Research and development is a critical part of any soil interpretation. The mechanistic soil processes for a foundation for recognizing changes in those processes as soil behavior changes. Inputs to the soil system greatly influence the dynamics of soil processes at a very detailed level and many interactions occur that are difficult to measure. Four major areas of research for interpretations in urban soils are 1) heavy metal toxicity, 2) landscape, hydrology, and related transport of sediment & chemicals, 3) biological transformations of waste/new boundaries, and 4) infiltration linked to heavy use and management.

A systems approach to these research areas is the focus of ecosystem studies, although urban customers often hold deep concerns for specific soil behaviors (lead toxicity, dust inhalation, mud transfer) that are seen as the controlling the whole system. The challenge is to address customer's specific concerns while setting those concerns in the timeframe and the larger context of the ecosystem. Monitoring projects for soils, such as those for streams or water quality, need a base of scientific method so that urban customers can tell when and how they have answered their own questions. The management choices become evident more quickly when the balance of inputs and outputs, sources and sinks, stresses and responses becomes clear to decision-makers.

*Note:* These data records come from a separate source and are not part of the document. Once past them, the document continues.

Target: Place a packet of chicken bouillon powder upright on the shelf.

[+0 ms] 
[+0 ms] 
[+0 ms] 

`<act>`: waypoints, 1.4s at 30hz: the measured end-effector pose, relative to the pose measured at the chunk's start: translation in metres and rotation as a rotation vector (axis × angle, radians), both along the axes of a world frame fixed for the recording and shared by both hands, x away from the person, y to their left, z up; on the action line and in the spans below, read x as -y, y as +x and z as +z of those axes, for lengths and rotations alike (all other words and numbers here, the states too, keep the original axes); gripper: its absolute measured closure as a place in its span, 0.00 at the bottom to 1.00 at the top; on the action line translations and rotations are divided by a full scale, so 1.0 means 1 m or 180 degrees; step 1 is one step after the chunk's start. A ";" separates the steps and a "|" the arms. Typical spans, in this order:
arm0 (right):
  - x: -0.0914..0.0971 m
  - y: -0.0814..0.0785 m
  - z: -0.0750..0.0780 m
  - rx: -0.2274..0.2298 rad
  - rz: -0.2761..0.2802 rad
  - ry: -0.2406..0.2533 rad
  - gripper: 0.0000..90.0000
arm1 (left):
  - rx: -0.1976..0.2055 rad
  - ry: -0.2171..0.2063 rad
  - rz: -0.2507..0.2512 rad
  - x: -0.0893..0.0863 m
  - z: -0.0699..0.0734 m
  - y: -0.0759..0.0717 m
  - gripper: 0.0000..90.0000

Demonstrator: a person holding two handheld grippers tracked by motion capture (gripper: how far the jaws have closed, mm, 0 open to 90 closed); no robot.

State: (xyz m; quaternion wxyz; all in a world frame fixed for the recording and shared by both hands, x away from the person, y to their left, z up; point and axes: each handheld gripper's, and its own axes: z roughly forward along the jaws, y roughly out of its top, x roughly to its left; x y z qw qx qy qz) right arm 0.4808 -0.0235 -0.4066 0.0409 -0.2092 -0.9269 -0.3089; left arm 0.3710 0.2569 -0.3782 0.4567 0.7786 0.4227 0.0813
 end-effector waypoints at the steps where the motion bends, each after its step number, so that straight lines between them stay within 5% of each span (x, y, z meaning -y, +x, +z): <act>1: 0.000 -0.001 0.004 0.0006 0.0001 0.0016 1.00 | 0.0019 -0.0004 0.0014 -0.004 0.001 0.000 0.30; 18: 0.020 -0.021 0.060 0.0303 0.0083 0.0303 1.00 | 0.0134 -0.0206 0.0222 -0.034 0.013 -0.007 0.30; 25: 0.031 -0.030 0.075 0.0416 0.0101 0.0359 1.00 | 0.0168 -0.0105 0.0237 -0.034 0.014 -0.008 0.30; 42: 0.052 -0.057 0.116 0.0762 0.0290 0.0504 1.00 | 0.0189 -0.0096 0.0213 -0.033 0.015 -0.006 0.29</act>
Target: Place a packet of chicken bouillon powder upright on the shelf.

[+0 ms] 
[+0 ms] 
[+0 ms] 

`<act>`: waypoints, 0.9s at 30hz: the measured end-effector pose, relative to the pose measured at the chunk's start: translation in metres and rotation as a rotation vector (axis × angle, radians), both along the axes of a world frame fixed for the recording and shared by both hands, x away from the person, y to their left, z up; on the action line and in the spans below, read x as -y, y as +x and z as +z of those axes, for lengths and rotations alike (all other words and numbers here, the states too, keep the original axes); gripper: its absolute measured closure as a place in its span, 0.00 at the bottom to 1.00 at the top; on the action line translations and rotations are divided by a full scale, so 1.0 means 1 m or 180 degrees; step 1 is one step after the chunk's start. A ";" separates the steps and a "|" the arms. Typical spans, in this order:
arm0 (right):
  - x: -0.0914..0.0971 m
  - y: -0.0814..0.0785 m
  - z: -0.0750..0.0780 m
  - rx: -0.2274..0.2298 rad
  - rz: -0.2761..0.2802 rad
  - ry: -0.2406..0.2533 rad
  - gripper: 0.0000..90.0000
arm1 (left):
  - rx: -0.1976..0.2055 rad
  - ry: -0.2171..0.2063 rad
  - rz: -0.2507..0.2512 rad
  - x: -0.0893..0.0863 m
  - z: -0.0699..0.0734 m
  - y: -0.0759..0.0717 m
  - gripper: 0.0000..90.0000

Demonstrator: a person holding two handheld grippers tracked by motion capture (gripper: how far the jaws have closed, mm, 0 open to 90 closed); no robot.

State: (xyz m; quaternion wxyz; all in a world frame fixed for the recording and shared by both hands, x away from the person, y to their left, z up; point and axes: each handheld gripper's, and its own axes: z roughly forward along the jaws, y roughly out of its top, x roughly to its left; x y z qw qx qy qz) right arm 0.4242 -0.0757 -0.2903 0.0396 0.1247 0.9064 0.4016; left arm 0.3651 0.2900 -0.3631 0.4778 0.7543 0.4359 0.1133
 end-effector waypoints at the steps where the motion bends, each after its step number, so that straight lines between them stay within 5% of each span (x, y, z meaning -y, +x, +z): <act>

The goal of scientific research is to recognize an observed problem, to form ideas about causes of the problem, to design and implement a project with specific measurements and observations concerning the problem and suspected causes, and to use the information gathered to revisit the original problem and to test the ideas. Problem-solving with a base in research leads customers to solutions with minimal risk and optimal levels of increased understanding of soil and its role in ecosystem changes.